What you have to do: Repeat, exactly as written, all of the entries, but not their pictures.

Data excerpts:
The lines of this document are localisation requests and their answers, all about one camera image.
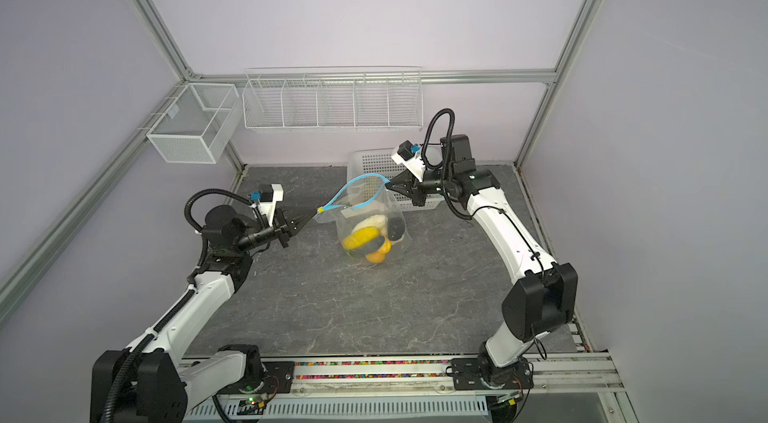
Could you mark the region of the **yellow toy corn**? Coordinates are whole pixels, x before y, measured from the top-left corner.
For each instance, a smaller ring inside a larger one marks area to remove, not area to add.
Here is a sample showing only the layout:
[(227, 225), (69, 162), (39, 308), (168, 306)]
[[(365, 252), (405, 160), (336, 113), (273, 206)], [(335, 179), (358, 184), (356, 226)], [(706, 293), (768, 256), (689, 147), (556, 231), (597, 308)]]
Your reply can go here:
[(376, 241), (380, 237), (380, 230), (376, 227), (364, 227), (353, 231), (342, 240), (342, 247), (346, 251), (362, 248), (366, 244)]

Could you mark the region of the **dark toy eggplant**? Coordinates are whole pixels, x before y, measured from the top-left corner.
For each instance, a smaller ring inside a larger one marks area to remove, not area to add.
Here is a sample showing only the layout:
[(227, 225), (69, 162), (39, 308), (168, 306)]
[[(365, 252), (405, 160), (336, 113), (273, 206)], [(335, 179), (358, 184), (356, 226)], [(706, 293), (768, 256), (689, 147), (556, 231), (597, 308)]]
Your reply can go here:
[(368, 257), (369, 255), (386, 255), (391, 251), (392, 244), (389, 239), (378, 236), (362, 246), (348, 250), (347, 253), (354, 257)]

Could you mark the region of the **yellow toy lemon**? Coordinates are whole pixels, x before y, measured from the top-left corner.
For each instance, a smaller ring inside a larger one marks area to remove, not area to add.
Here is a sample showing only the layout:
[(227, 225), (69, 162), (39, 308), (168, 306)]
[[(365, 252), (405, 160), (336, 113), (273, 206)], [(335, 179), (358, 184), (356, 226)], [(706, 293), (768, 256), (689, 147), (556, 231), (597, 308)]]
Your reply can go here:
[(391, 241), (388, 239), (385, 239), (384, 243), (378, 250), (374, 251), (373, 253), (367, 254), (365, 258), (367, 261), (371, 263), (375, 263), (375, 264), (381, 263), (386, 259), (387, 255), (391, 252), (391, 249), (392, 249)]

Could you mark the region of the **clear zip top bag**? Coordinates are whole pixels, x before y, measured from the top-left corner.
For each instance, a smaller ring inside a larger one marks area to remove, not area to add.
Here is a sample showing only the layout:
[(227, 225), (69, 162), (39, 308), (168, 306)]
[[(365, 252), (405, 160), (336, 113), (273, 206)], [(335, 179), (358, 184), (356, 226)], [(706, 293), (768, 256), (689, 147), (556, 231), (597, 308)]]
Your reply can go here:
[(389, 182), (377, 173), (354, 177), (317, 209), (314, 220), (335, 226), (349, 257), (381, 264), (401, 257), (411, 245), (403, 211), (387, 189)]

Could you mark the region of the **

Solution for this problem:
The lines of this document are localisation requests and their answers, all about one camera image.
Could you mark the region of the **yellow toy corn**? Coordinates are whole pixels, x before y, measured from the top-left corner.
For each instance, a smaller ring inside a larger one marks area to remove, not area to add.
Here is a sample showing only the layout:
[(227, 225), (69, 162), (39, 308), (168, 306)]
[[(365, 252), (405, 160), (336, 113), (273, 206)], [(335, 179), (358, 184), (356, 226)], [(706, 293), (768, 256), (689, 147), (556, 231), (597, 308)]]
Your reply can go here:
[(376, 241), (380, 237), (380, 230), (376, 227), (364, 227), (353, 231), (342, 240), (342, 247), (346, 251), (362, 248), (366, 244)]

Could you mark the region of the **dark toy eggplant**? Coordinates are whole pixels, x before y, measured from the top-left corner.
For each instance, a smaller ring inside a larger one marks area to remove, not area to add.
Here is a sample showing only the layout:
[(227, 225), (69, 162), (39, 308), (168, 306)]
[[(365, 252), (405, 160), (336, 113), (273, 206)], [(335, 179), (358, 184), (356, 226)], [(706, 293), (768, 256), (689, 147), (556, 231), (597, 308)]]
Your reply can go here:
[(368, 257), (369, 255), (386, 255), (391, 251), (392, 244), (389, 239), (378, 236), (362, 246), (348, 250), (347, 253), (354, 257)]

Could you mark the region of the **yellow toy lemon**? Coordinates are whole pixels, x before y, measured from the top-left corner.
For each instance, a smaller ring inside a larger one marks area to remove, not area to add.
Here is a sample showing only the layout:
[(227, 225), (69, 162), (39, 308), (168, 306)]
[[(365, 252), (405, 160), (336, 113), (273, 206)], [(335, 179), (358, 184), (356, 226)], [(706, 293), (768, 256), (689, 147), (556, 231), (597, 308)]]
Your reply can go here:
[(391, 241), (388, 239), (385, 239), (384, 243), (378, 250), (374, 251), (373, 253), (367, 254), (365, 258), (367, 261), (371, 263), (375, 263), (375, 264), (381, 263), (386, 259), (387, 255), (391, 252), (391, 249), (392, 249)]

Could you mark the region of the **clear zip top bag**? Coordinates are whole pixels, x before y, measured from the top-left corner.
For each instance, a smaller ring inside a larger one marks area to remove, not area to add.
Here is a sample showing only the layout:
[(227, 225), (69, 162), (39, 308), (168, 306)]
[[(365, 252), (405, 160), (336, 113), (273, 206)], [(335, 179), (358, 184), (356, 226)], [(706, 293), (768, 256), (689, 147), (556, 231), (597, 308)]]
Your reply can go here:
[(389, 182), (377, 173), (354, 177), (317, 209), (314, 220), (335, 226), (349, 257), (381, 264), (401, 257), (411, 245), (403, 211), (387, 189)]

Could you mark the region of the **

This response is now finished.